▶ _Description of the task_: Nothing outside the range below should be printed. Output exactly the lines from the line with "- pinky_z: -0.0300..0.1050" to the line with "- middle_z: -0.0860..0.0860", both included.

== Segment start ==

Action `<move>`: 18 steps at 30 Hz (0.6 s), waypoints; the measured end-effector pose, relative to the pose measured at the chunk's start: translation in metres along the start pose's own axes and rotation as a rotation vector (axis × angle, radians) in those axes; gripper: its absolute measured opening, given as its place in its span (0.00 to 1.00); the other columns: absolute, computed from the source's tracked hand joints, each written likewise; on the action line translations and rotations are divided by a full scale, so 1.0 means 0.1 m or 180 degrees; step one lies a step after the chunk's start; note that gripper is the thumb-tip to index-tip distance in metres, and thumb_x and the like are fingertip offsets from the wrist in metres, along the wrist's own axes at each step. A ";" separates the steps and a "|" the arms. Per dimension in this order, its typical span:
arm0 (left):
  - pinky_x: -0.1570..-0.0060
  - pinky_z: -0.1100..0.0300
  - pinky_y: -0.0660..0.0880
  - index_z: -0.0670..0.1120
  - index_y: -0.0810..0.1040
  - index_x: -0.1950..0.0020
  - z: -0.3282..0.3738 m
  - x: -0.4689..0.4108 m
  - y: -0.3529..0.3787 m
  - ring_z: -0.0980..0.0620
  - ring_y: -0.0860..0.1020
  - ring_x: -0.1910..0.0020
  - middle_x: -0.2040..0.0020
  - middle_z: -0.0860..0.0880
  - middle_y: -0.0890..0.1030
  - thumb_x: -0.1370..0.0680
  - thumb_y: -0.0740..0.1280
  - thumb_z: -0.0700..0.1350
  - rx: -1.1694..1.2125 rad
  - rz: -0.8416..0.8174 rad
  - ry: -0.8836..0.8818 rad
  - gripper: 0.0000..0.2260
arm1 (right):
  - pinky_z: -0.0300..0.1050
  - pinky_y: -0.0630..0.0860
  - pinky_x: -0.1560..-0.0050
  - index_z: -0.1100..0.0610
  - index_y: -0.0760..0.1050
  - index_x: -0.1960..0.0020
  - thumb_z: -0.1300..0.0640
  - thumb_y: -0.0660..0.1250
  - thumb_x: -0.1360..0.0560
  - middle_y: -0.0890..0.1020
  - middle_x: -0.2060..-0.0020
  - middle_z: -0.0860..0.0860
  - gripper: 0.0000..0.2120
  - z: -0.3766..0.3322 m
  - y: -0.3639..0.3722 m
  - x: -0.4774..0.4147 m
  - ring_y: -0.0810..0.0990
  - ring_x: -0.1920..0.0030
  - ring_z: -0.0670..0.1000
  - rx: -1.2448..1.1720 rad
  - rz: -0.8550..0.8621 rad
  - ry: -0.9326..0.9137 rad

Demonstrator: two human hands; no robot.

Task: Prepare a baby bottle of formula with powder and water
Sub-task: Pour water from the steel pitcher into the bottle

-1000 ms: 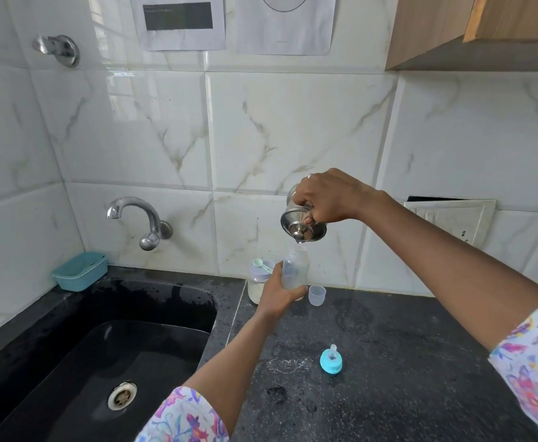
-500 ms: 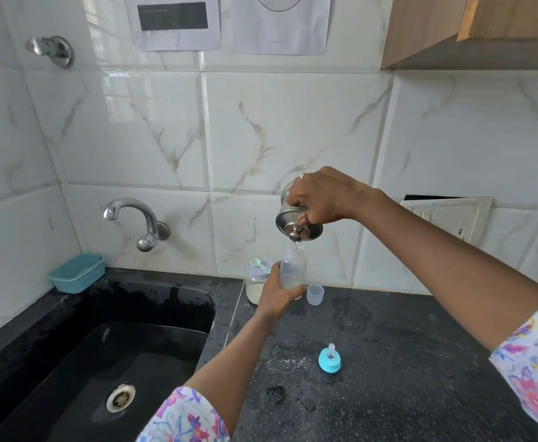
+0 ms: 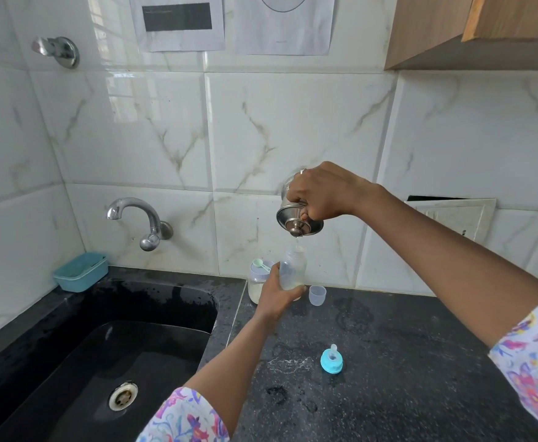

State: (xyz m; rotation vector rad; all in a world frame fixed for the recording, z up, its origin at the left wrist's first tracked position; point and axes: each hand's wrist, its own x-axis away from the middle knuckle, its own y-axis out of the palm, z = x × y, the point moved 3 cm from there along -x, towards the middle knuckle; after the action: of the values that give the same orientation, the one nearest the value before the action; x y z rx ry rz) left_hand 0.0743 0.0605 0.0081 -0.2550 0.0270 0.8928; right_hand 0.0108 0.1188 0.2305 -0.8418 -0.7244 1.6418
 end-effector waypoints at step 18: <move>0.46 0.60 0.66 0.50 0.64 0.31 -0.01 -0.05 0.03 0.53 0.71 0.41 0.40 0.54 0.72 0.28 0.72 0.45 0.0157 0.0149 0.0026 0.29 | 0.44 0.60 0.65 0.55 0.71 0.61 0.56 0.63 0.31 0.75 0.61 0.49 0.02 0.03 -0.03 0.00 0.75 0.56 0.54 0.0147 0.0108 -0.0112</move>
State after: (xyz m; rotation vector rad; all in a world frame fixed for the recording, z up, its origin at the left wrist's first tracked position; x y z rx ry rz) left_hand 0.0691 0.0579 0.0069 -0.2127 0.0629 0.9365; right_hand 0.0097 0.1198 0.2346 -0.7977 -0.6974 1.7011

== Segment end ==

▶ _Answer to the problem_:
  - pinky_z: -0.0300..0.1050
  - pinky_y: -0.0630..0.0860
  - pinky_x: -0.1560..-0.0050
  - index_z: -0.1100..0.0610
  - index_y: -0.0760..0.1050
  - index_x: -0.1960..0.0020
  - thumb_z: -0.1300..0.0640
  - thumb_y: -0.0660..0.1250
  - thumb_x: -0.1360..0.0560
  - middle_y: -0.0890..0.1020
  - middle_x: -0.2060..-0.0020
  - middle_z: -0.0860..0.0860

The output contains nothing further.